Carel Bertram

Carel Bertram

Professor Emerita
School of Humanities and Liberal Studies
Email: carel@sfsu.edu

Carel Bertram is an Emerita Professor in the Department of Humanities. She received her MA in Near Eastern Studies at UC Berkeley and her PhD in Art and Architectural History at UCLA. Her field is urban history and historical consciousness in the Islamic world. Dr. Bertram asks, “how do we find out how individuals and groups understood their world?” She answers this question through the lens of the Humanities with historically contextualized studies of cultural production and representation. Her interest in what historical actors produced (art, architecture, literature, poetry, and, especially places) centers on what these meant to their makers and, more importantly, how these meanings changed over time. For instance, Bertram studies manuscripts and their illumination and illustration to investigate what the reader might have known and felt; and she analyzes cities to ascertain how urban space was built, walked, filmed and remembered.  Her work on architecture, especially houses and homes, asks how buildings are used and at times romanticized so that they become iconic.

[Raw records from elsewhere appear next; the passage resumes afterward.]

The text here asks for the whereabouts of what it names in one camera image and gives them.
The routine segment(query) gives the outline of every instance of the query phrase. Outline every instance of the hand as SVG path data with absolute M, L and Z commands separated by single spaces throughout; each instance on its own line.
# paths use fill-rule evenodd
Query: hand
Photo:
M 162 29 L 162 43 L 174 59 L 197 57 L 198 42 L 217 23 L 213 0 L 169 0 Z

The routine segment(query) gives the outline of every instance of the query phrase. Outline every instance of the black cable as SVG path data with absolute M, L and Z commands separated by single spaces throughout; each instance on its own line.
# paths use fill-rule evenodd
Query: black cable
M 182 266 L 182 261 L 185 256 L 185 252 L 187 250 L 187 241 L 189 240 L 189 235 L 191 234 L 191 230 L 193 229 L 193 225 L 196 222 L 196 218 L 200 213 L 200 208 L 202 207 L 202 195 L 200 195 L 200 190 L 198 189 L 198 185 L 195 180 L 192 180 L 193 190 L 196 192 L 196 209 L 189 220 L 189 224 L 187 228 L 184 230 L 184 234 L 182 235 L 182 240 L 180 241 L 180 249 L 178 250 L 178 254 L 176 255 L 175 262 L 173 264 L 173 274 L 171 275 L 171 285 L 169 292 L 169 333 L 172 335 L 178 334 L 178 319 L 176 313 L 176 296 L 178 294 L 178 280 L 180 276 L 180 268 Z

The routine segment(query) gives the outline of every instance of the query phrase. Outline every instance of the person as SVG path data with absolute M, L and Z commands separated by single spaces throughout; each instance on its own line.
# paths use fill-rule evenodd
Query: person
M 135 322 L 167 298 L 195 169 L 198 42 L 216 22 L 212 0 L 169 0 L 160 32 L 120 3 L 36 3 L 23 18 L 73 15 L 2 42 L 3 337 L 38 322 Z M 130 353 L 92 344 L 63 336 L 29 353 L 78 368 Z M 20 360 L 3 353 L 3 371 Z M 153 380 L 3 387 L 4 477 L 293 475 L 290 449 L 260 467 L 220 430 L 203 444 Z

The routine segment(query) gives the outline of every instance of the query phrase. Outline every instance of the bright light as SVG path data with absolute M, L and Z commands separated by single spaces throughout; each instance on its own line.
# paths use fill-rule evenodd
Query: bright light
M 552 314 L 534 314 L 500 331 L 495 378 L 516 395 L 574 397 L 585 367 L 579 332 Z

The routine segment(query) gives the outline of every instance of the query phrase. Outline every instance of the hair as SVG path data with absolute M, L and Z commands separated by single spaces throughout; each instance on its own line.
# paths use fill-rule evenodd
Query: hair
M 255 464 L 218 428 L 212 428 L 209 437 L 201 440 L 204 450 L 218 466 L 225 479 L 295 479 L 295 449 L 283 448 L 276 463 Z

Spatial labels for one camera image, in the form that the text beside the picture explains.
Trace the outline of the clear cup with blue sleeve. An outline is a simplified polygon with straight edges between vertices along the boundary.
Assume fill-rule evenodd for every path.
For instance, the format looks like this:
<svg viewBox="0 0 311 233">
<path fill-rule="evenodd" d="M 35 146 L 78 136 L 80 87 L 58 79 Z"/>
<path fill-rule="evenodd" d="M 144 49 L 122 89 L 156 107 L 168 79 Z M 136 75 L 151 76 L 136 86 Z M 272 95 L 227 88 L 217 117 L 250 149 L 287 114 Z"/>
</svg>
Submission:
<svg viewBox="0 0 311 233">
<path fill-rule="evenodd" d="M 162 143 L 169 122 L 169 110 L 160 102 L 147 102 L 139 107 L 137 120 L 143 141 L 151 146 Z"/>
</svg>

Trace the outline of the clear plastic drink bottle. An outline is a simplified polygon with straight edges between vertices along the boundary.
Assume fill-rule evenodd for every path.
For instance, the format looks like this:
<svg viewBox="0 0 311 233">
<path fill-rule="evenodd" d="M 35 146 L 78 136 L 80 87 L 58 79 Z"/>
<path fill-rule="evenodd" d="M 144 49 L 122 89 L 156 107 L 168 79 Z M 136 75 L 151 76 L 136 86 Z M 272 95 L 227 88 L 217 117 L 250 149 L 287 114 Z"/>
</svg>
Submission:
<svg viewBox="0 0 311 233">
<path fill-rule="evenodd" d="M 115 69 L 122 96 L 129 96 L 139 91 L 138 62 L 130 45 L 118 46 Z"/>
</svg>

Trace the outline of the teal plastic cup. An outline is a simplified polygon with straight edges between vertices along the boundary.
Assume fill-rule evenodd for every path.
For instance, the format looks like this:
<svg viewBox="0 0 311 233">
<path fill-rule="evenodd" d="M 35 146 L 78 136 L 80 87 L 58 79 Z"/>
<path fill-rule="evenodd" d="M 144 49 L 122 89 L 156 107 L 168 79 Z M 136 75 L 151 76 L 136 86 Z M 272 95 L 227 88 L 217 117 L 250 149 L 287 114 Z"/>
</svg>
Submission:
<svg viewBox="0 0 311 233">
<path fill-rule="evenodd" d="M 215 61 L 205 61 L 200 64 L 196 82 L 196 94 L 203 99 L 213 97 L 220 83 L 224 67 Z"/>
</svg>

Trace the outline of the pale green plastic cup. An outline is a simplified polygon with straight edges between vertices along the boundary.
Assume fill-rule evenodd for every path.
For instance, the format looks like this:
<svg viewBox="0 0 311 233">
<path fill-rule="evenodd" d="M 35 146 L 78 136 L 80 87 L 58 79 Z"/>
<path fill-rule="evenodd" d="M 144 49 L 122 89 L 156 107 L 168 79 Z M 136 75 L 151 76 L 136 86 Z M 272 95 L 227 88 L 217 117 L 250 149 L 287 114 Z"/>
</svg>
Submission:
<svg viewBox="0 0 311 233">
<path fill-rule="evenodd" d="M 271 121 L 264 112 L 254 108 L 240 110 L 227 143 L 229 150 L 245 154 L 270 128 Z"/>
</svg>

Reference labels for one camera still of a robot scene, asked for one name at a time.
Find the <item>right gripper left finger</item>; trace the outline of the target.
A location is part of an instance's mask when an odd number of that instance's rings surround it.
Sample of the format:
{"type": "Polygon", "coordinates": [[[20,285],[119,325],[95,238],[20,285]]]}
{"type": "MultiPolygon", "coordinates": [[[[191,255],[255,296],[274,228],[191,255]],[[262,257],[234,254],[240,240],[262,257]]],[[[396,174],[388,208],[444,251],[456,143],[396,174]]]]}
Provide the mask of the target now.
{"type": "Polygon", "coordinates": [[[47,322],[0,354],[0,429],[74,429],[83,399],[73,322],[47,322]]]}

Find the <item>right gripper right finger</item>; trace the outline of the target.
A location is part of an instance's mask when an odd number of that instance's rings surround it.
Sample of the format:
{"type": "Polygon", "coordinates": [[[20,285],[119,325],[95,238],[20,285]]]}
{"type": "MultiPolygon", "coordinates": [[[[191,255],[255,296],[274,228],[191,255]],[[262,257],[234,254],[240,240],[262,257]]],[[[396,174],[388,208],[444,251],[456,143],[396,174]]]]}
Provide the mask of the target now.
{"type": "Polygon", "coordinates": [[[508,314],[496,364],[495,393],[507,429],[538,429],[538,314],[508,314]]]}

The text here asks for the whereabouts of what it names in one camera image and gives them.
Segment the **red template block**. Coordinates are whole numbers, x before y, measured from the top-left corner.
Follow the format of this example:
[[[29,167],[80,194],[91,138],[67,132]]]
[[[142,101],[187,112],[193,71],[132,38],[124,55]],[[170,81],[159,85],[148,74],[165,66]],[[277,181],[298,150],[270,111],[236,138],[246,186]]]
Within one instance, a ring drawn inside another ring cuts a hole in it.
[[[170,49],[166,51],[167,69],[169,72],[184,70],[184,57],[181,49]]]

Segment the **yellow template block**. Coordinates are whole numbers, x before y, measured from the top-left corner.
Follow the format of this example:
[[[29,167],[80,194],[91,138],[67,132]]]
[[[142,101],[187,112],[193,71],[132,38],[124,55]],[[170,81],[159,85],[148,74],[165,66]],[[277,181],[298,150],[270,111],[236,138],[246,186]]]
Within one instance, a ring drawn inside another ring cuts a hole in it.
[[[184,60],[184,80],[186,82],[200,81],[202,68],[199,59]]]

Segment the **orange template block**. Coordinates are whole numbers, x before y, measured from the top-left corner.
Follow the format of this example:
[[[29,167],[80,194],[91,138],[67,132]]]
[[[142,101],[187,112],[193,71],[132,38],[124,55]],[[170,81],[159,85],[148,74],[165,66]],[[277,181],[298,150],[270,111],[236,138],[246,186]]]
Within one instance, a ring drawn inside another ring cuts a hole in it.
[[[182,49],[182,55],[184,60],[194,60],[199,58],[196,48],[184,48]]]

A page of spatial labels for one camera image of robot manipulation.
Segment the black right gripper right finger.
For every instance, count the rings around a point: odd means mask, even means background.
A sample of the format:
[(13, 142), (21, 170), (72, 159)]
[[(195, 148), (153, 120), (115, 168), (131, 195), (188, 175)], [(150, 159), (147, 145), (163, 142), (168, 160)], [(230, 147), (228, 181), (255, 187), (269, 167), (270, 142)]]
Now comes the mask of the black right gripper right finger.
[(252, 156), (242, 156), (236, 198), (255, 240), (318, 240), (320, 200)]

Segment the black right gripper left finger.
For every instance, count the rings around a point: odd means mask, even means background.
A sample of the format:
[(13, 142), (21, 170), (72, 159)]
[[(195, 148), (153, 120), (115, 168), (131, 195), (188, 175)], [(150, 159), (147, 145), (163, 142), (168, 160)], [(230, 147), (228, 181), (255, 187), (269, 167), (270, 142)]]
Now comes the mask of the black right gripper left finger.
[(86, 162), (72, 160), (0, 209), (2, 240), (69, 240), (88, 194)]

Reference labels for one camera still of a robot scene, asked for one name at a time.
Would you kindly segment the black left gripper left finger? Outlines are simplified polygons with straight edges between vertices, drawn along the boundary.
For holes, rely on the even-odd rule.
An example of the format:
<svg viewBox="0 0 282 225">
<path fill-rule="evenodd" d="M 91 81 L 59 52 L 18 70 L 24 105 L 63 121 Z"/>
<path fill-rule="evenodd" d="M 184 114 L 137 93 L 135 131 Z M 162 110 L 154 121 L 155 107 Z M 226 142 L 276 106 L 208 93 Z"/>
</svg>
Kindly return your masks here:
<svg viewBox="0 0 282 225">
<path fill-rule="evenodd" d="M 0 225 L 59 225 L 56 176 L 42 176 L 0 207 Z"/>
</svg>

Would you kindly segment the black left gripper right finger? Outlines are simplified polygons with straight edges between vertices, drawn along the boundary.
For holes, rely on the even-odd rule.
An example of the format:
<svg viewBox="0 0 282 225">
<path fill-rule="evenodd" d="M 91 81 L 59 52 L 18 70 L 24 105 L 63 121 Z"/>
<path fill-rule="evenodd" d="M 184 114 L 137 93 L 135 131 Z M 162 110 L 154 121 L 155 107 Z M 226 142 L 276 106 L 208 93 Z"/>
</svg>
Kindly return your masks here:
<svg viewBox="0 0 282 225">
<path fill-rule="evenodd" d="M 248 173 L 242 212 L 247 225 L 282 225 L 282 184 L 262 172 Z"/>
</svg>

Some of these ideas formed the core of her book Imagining the Turkish House: Collective Visions of Home, published in 2008 with University of Texas Press. Her book was subsequently translated into Turkish and published by Iletisim Yayincilik in 2012.  Subsequently, Prof. Bertram researched the quest for connection to the past among members of the Armenian Diaspora who made pilgrimages to the lost homes of their families in Anatolia.  Her book A House in the Homeland: Armenian Pilgrimages to Places of Ancestral Memory appeared with Stanford University Press in 2022.